● Exercise requirements:
Write out exactly the lines running from the one with "point(790, 630)" to the last line of the entries, keeping both the first and the last.

● Data for the task:
———
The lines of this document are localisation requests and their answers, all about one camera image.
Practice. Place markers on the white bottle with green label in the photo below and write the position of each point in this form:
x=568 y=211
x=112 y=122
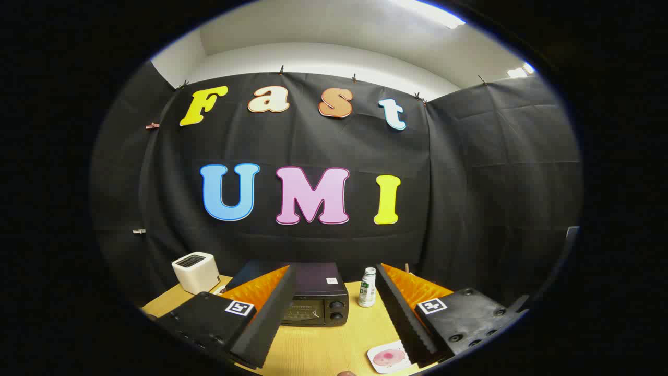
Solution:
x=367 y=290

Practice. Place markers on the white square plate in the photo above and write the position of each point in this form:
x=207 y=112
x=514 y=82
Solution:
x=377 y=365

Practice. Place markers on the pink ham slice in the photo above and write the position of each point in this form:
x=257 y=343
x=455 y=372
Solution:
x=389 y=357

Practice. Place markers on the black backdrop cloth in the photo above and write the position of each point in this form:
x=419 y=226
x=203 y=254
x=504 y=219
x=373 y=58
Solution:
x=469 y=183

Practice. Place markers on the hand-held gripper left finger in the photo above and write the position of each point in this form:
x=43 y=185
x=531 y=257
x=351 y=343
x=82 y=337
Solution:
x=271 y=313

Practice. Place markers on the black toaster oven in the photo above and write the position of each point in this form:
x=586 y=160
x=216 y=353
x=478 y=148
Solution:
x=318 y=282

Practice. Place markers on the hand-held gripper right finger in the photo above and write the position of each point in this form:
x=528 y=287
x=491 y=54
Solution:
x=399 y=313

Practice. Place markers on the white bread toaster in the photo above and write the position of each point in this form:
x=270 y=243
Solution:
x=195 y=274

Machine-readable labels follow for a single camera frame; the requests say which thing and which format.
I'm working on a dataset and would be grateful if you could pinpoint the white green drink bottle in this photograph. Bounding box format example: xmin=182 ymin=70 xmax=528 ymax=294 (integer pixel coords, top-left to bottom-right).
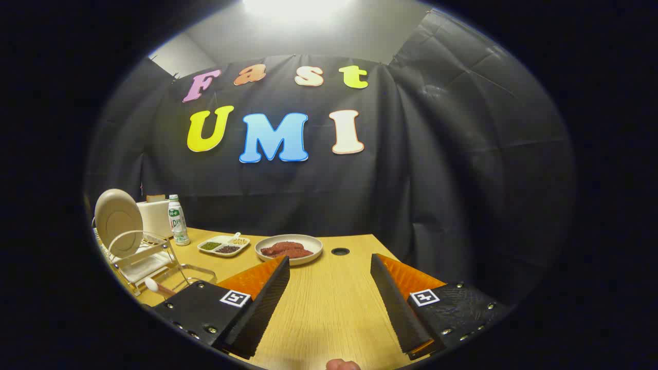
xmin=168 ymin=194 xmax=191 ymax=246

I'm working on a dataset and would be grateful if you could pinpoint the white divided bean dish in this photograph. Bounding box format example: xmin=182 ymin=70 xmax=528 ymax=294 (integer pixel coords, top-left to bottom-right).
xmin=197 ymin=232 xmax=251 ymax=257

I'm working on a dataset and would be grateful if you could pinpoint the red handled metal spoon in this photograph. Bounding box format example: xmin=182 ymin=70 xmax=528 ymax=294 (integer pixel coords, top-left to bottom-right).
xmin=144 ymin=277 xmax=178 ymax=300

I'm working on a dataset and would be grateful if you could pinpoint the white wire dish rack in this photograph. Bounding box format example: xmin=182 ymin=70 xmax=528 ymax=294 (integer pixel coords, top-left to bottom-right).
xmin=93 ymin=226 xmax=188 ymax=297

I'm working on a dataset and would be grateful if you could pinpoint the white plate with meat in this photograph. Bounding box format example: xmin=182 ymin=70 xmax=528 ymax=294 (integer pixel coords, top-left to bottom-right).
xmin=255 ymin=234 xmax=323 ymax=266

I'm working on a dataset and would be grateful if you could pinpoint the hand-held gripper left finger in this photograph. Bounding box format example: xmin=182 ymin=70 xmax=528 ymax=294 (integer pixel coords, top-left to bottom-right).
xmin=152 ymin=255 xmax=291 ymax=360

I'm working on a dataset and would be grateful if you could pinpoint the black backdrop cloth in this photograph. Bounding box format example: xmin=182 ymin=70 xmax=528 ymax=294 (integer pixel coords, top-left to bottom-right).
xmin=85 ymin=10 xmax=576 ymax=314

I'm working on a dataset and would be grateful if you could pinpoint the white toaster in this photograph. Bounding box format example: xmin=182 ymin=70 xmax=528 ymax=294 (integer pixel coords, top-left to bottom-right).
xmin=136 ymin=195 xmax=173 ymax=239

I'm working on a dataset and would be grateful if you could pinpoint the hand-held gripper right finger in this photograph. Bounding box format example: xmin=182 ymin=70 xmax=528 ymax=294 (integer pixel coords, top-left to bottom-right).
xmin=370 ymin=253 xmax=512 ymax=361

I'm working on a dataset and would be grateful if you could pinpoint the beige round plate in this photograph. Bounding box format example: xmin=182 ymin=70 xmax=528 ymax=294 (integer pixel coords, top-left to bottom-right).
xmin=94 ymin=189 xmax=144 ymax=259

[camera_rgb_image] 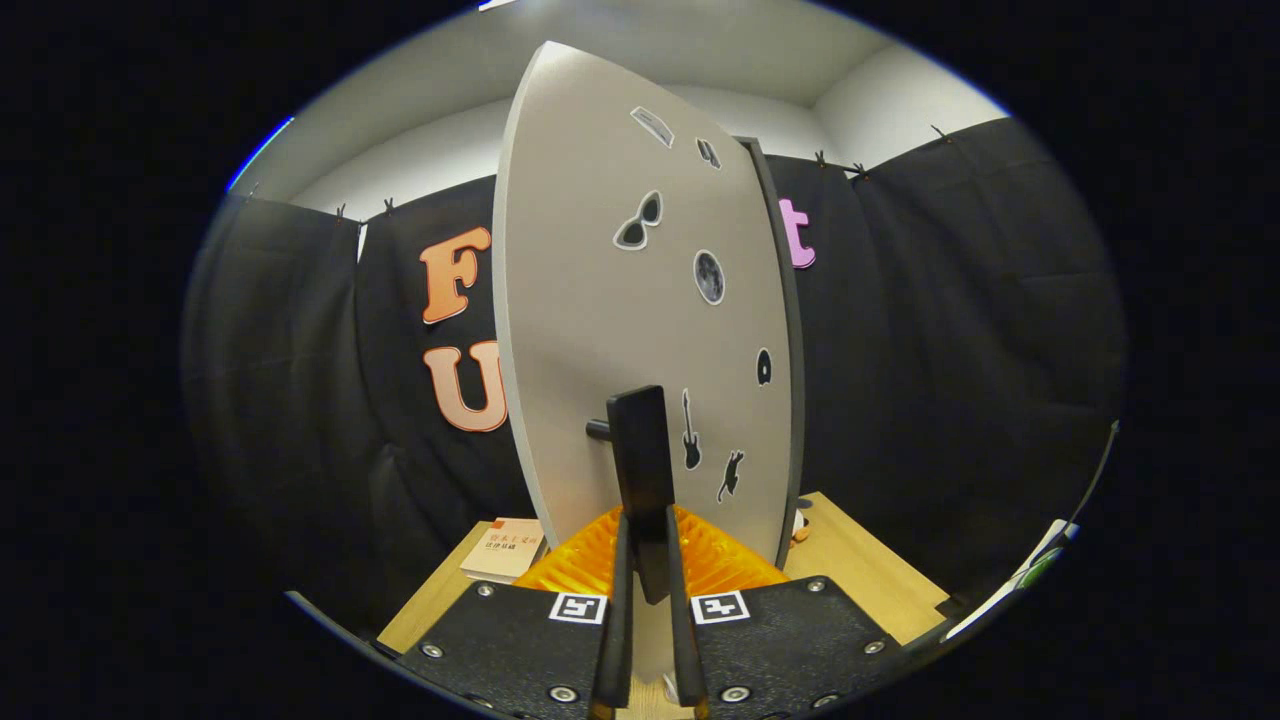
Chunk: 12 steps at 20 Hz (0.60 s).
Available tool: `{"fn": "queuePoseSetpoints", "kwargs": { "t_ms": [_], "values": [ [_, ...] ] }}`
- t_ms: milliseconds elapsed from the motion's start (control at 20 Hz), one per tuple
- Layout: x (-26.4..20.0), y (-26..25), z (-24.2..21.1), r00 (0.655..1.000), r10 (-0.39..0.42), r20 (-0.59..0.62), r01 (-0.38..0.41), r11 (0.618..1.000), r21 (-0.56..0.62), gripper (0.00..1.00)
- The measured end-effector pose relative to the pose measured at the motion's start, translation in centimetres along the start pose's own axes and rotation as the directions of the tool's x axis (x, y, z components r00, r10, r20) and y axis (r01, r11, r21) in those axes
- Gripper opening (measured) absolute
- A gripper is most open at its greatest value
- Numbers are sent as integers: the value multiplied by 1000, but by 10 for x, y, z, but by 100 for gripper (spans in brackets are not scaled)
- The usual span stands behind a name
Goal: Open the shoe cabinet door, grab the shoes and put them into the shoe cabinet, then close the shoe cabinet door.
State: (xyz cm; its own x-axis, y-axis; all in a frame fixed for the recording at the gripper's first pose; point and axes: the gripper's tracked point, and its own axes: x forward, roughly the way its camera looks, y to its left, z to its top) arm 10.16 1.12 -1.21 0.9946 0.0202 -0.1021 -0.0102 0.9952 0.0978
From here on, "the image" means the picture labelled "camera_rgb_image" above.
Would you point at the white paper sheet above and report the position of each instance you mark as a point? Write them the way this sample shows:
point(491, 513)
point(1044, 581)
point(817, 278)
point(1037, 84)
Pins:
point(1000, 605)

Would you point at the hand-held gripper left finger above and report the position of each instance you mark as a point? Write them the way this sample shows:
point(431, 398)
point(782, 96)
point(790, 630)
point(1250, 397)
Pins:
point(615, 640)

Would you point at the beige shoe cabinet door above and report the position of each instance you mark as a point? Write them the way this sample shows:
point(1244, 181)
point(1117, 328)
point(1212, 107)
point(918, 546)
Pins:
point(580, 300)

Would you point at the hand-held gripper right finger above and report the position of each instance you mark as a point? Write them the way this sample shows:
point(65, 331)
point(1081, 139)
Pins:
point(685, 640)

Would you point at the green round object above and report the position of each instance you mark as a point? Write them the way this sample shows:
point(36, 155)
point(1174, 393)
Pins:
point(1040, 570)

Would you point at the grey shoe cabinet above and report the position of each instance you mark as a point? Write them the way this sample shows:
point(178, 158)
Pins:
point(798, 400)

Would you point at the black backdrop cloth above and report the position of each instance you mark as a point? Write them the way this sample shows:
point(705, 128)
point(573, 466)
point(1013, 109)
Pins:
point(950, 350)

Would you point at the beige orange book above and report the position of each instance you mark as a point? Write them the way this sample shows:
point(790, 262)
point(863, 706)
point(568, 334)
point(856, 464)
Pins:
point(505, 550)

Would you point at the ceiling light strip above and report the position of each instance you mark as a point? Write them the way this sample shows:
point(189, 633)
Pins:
———
● Response area:
point(790, 630)
point(1250, 397)
Pins:
point(615, 640)

Would you point at the beige shoe cabinet door above and report the position of each instance you mark as a point? Write them the way this sample shows:
point(1244, 181)
point(1117, 328)
point(1212, 107)
point(918, 546)
Pins:
point(580, 300)

Would you point at the hand-held gripper right finger above and report the position of each instance you mark as a point? Write them the way this sample shows:
point(65, 331)
point(1081, 139)
Pins:
point(685, 640)

Would you point at the green round object above and report the position of each instance you mark as a point? Write them the way this sample shows:
point(36, 155)
point(1174, 393)
Pins:
point(1040, 570)

Would you point at the grey shoe cabinet above and report the position of each instance you mark as a point? Write them the way this sample shows:
point(178, 158)
Pins:
point(798, 400)

Would you point at the black backdrop cloth above and report the position of each instance you mark as a point? Write them the way this sample shows:
point(705, 128)
point(573, 466)
point(1013, 109)
Pins:
point(950, 350)

Would you point at the beige orange book above and report the position of each instance you mark as a point? Write them the way this sample shows:
point(790, 262)
point(863, 706)
point(568, 334)
point(856, 464)
Pins:
point(505, 550)

Would you point at the ceiling light strip above and report the position of each instance you mark as a point? Write them the way this sample shows:
point(189, 633)
Pins:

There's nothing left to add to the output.